◆ **Problem details**
Return exactly the line that contains "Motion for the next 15" and all lines beneath it in the entries, through the very last one.

[Extracted information Boundary: Start]

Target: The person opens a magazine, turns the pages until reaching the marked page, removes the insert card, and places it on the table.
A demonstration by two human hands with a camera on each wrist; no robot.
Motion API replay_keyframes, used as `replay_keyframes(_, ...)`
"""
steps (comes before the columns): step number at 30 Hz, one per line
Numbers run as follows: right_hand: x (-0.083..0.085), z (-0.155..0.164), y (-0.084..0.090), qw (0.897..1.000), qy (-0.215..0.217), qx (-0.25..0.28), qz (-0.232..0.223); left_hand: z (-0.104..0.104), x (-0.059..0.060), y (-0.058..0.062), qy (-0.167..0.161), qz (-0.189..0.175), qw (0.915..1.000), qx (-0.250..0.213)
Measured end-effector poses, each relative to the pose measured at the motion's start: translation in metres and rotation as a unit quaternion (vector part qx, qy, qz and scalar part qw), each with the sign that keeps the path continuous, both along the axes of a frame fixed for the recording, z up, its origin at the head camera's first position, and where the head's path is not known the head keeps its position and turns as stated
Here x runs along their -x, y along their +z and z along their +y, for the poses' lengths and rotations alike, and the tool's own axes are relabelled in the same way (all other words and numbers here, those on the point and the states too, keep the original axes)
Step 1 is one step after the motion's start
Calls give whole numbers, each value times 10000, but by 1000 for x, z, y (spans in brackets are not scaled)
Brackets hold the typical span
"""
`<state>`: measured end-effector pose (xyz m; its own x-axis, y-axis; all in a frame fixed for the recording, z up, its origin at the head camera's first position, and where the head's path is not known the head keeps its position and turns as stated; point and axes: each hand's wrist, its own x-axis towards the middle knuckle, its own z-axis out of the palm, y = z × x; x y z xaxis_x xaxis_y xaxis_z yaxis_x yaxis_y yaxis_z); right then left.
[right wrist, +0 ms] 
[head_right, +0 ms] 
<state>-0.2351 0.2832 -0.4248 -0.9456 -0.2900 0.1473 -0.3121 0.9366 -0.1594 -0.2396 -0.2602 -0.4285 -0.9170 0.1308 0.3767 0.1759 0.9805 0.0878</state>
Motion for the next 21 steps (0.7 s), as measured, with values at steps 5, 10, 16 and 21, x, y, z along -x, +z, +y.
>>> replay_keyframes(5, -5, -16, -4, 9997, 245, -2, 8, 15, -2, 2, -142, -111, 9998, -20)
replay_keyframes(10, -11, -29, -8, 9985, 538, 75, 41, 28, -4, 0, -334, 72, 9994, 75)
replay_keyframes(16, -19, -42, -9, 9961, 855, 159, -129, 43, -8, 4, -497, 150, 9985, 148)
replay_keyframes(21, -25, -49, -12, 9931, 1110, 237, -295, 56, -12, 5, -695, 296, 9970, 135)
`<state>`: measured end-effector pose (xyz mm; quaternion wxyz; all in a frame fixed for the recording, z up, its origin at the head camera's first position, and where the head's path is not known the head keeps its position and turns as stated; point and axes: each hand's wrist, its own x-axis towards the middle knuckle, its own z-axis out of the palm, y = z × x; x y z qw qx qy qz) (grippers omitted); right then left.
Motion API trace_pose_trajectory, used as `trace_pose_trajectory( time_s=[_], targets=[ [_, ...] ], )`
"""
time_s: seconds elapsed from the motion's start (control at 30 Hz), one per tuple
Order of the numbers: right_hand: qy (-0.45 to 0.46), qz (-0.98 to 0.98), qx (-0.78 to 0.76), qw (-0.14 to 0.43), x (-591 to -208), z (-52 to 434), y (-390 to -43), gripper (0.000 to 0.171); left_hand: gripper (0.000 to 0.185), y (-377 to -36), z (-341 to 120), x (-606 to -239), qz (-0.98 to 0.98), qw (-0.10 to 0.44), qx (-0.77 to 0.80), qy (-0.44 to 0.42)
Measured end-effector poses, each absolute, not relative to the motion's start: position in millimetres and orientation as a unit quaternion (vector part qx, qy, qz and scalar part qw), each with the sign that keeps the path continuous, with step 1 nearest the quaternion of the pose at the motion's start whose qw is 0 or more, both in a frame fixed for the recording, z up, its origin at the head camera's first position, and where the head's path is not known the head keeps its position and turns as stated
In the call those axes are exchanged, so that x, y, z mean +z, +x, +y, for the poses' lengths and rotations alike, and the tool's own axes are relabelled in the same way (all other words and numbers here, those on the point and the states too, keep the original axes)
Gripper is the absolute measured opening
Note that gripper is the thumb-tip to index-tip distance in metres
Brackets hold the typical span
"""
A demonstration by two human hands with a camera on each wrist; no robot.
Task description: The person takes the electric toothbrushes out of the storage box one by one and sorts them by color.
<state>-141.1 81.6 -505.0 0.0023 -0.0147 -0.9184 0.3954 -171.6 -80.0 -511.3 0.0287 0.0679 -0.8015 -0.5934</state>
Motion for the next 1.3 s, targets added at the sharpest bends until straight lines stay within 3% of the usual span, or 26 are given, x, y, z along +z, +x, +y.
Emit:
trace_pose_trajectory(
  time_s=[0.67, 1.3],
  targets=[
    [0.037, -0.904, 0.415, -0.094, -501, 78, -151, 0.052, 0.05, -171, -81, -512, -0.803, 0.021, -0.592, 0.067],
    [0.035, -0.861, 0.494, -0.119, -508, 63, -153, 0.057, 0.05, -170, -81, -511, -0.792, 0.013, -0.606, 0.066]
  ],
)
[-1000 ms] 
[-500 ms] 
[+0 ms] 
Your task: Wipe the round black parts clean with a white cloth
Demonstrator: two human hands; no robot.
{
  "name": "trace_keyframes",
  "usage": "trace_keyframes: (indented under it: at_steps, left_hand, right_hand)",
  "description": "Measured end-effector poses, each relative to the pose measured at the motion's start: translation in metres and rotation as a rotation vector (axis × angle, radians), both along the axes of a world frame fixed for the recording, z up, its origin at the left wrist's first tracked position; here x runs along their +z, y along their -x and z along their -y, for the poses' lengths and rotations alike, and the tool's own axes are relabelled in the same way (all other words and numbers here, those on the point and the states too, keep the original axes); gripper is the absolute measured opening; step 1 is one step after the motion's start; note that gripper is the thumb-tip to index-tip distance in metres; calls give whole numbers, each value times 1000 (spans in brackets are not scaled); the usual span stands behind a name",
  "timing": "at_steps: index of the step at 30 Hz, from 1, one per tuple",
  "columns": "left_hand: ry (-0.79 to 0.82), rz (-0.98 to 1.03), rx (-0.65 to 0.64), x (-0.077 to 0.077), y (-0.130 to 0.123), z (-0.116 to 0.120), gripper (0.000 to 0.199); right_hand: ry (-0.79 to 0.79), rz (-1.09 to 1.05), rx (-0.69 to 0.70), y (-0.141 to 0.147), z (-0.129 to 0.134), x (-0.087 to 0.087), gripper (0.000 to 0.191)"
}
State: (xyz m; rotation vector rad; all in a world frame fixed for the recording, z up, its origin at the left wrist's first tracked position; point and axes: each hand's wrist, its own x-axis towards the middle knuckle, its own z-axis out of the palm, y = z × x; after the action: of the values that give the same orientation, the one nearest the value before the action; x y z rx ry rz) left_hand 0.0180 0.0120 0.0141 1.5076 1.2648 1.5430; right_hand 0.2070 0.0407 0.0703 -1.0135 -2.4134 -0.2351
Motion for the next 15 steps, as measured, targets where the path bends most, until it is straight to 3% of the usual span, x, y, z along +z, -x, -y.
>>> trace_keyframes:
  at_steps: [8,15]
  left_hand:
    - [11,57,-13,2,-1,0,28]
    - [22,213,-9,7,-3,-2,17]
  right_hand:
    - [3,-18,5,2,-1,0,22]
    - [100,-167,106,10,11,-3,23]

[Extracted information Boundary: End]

◆ **Task response**
Motion for the next 15 steps, as measured, targets where the path bends most, until it is straight to 3% of the usual span, x, y, z along +z, -x, -y.
>>> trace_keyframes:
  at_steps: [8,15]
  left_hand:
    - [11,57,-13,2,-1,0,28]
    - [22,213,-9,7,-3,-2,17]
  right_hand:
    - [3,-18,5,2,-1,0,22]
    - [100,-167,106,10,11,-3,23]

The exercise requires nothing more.